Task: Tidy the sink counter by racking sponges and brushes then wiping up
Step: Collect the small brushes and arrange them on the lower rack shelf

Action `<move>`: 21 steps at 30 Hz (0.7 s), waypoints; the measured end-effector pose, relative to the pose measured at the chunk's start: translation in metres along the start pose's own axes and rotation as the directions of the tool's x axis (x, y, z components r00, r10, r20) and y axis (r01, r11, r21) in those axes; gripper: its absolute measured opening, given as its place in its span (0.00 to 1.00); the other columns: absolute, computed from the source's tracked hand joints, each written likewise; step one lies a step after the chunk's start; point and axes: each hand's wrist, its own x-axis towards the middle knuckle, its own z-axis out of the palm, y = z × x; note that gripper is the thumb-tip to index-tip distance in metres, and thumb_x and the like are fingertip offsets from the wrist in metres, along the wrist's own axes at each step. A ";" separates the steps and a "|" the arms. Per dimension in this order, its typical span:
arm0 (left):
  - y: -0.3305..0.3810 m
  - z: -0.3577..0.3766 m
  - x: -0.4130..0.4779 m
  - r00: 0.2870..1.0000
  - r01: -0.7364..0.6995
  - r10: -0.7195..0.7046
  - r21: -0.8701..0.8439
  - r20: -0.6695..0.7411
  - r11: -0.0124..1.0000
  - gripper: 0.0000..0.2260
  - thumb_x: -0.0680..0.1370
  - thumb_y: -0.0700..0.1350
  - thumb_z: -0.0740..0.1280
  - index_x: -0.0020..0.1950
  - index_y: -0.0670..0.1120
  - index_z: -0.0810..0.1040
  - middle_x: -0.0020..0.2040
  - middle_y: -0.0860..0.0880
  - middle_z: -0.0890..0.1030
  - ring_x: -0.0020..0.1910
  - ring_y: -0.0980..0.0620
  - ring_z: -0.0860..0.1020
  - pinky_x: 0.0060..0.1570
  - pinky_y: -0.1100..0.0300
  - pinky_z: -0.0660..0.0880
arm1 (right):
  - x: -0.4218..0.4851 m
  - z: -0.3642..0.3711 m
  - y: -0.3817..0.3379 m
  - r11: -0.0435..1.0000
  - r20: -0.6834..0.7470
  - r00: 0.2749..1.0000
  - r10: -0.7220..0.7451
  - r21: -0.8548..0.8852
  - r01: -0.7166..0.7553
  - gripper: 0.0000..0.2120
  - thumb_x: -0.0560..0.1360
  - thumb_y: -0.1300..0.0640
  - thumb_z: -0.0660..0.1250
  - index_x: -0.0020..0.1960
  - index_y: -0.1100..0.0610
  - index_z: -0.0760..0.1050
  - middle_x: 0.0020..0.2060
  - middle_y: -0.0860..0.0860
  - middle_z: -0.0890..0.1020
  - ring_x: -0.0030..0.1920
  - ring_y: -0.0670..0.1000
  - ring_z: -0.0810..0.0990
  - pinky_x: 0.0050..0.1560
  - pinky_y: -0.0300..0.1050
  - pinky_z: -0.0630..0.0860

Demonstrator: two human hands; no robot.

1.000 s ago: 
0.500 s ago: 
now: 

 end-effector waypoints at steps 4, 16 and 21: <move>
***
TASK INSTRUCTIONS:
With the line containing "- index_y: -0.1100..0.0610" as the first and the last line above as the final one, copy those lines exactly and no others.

ANSWER FOR THIS EXERCISE:
  - index_y: -0.1100..0.0610
  - index_z: -0.0760..0.1050
  - middle_x: 0.0020..0.2060
  - middle_y: -0.0860..0.0860
  - middle_z: -0.0890..0.1020
  - ring_x: -0.0030..0.1920
  - ring_y: -0.0670..0.1000
  - ring_z: -0.0810..0.0990
  - pinky_x: 0.0050..0.1560
  - pinky_y: -0.0300..0.1050
  - pinky_z: -0.0630..0.0860

Demonstrator: two human hands; no robot.

1.000 s ago: 
0.500 s ago: 
now: 

 end-effector waypoints at steps 4, 16 and 21: <move>

No more output is expected for this exercise.